Servants likewise escaped from or through Frederick (since Maryland was still a "servant state" although an unseceded border state) to sign up with the Union forces, work against the Confederacy and seek liberty. Throughout the Maryland projects, both Union and Confederate soldiers marched through the city. Frederick likewise hosted a number of hospitals to nurse the injured from those battles, as relates in the National Museum of Civil War Medication on East Patrick Street.

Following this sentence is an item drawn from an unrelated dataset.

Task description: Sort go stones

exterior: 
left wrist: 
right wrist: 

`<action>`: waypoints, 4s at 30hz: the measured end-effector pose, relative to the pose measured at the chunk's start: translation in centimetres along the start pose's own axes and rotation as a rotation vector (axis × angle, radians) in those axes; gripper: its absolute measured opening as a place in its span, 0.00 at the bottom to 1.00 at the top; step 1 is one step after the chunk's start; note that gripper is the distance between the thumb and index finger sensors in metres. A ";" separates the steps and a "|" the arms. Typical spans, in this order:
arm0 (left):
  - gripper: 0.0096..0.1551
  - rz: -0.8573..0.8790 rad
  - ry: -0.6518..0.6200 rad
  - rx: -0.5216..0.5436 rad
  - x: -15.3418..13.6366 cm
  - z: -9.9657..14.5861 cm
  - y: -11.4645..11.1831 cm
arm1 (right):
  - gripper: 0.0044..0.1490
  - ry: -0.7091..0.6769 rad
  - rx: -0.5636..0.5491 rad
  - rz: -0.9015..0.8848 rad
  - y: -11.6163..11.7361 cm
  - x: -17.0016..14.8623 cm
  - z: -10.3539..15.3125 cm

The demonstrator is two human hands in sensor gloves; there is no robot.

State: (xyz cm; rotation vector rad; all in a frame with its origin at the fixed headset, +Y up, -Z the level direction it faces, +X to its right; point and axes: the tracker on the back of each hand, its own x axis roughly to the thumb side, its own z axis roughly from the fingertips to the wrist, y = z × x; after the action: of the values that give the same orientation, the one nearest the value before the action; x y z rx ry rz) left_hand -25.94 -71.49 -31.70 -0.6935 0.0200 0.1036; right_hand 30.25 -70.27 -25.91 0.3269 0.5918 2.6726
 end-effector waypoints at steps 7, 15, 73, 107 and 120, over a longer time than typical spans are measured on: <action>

Union Major General Jesse L. Reno's IX Corps followed Jackson's men through the city a couple of days in the future the method to the Fight of South Mountain, where Reno passed away. The websites of the battles are due west of the city along the National Roadway, west of Burkittsville. Confederate soldiers under Jackson and Walker unsuccessfully tried to stop the Federal army's westward advance into the Cumberland Valley and towards Sharpsburg.
The 1889 memorial honoring Major General Reno and the Union soldiers of his IX Corps is on Reno Monument Road west of Middletown, just listed below the summit of Fox's Gap, as is a 1993 memorial to killed Confederate Brig. Gen. Samuel Garland Jr., and the North Carolina troops who held the line.

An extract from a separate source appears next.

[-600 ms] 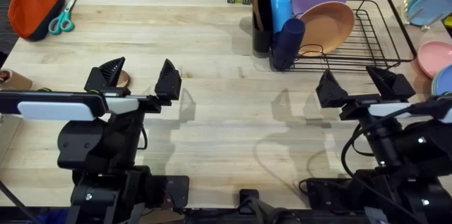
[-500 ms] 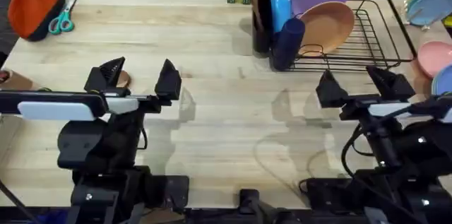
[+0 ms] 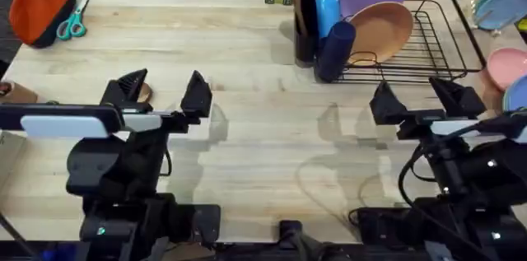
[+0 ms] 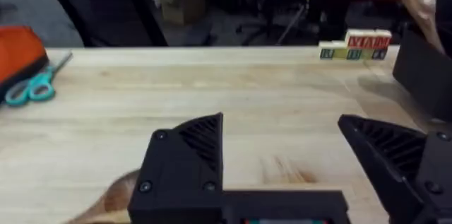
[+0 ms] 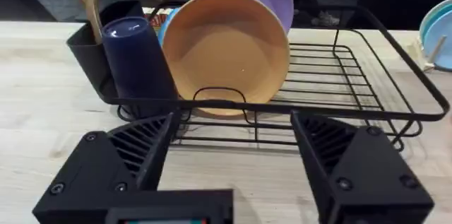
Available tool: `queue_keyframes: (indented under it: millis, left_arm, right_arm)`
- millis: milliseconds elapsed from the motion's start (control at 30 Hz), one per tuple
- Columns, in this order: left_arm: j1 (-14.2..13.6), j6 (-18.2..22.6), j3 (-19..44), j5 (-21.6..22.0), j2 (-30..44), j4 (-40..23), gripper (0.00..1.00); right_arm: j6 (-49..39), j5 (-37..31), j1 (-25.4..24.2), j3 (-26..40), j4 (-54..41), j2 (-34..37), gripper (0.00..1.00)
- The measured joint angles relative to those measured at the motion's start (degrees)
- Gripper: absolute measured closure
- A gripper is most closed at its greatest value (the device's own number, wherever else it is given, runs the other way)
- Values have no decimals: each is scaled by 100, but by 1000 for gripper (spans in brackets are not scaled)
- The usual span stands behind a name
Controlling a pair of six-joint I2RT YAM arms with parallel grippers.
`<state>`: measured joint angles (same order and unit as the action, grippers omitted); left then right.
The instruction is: Pick up the spoon on the table one by one and put them onto the rack
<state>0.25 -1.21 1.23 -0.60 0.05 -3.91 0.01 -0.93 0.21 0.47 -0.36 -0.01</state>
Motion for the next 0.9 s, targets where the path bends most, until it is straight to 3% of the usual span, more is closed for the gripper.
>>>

George McClellan after the Fight of South Mountain and the Battle of Antietam, provided a short speech at what was then the B. & O. Railroad depot at the existing intersection of East All Saints and South Market Streets. A plaque commemorates the speech (at what is today the Frederick Neighborhood Action Agency, a Social Services workplace).
The Army of the Potomac camped around the Possibility Hall home for the a number of days as skirmishers pursued Lee's Confederate Army of Northern Virginia prior to Gettysburg. A large granite rectangular monument made from one of the stones at the "Devil's Den" in Gettysburg to the east along the driveway commemorates the midnight change-of-command.
27 million in 2019 dollars) from citizens for not razing the city on their method to Washington D.C. Union soldiers under Major General Lew Wallace fought an effective delaying action, in what ended up being the last significant Confederate advance at the Battle of Monocacy, likewise called the "Fight that saved Washington." The Monocacy National Battleground lies simply southeast of the city limitations, along the Monocacy River at the B.
Railroad junction where 2 bridges cross the stream - an iron-truss bridge for the railway and a covered wood bridge for the Frederick-Urbana-Georgetown Pike, which was the website of the main battle of July 1864. Some skirmishing occurred additional northeast of town at the stone-arched "Container Bridge" where the National Road crossed the Monocacy; and an artillery bombardment happened along the National Road west of town near Red Guy's Hill and Possibility Hall estate as the Union troops retreated eastward.
While Gettysburg National Battleground of 1863 lies approximately 35 miles (56 km) to the north-northeast. The rebuilded house of Barbara Fritchie stands on West Patrick Street, simply past Carroll Creek direct park. Fritchie, a considerable figure in Maryland history in her own right, is buried in Frederick's Mount Olivet Cemetery.
Roosevelt when they stopped here in 1941 on a vehicle trip to the governmental retreat, then called "Shangra-La" (now "Camp David") within the Catoctin Mountains near Thurmont. Admiral Winfield Scott Schley (18391911) was born at "Richfields", the estate home of his daddy. He became an important naval leader of the American fleet on board his flagship and heavy cruiser USS Baltimore along with Admiral William T.
Major Henry Schley's child, Dr. Fairfax Schley, was critical in setting up the Frederick County Agricultural Society and the Great Frederick Fair. Gilmer Schley worked as Mayor from 1919 to 1922, and the Schleys remained one of the town's leading households into the late-20th century. Nathaniel Wilson Schley, a popular lender, and his partner Mary Margaret Schley helped organize and raise funds for the annual Great Frederick Fair, among the two biggest farming fairs in the State.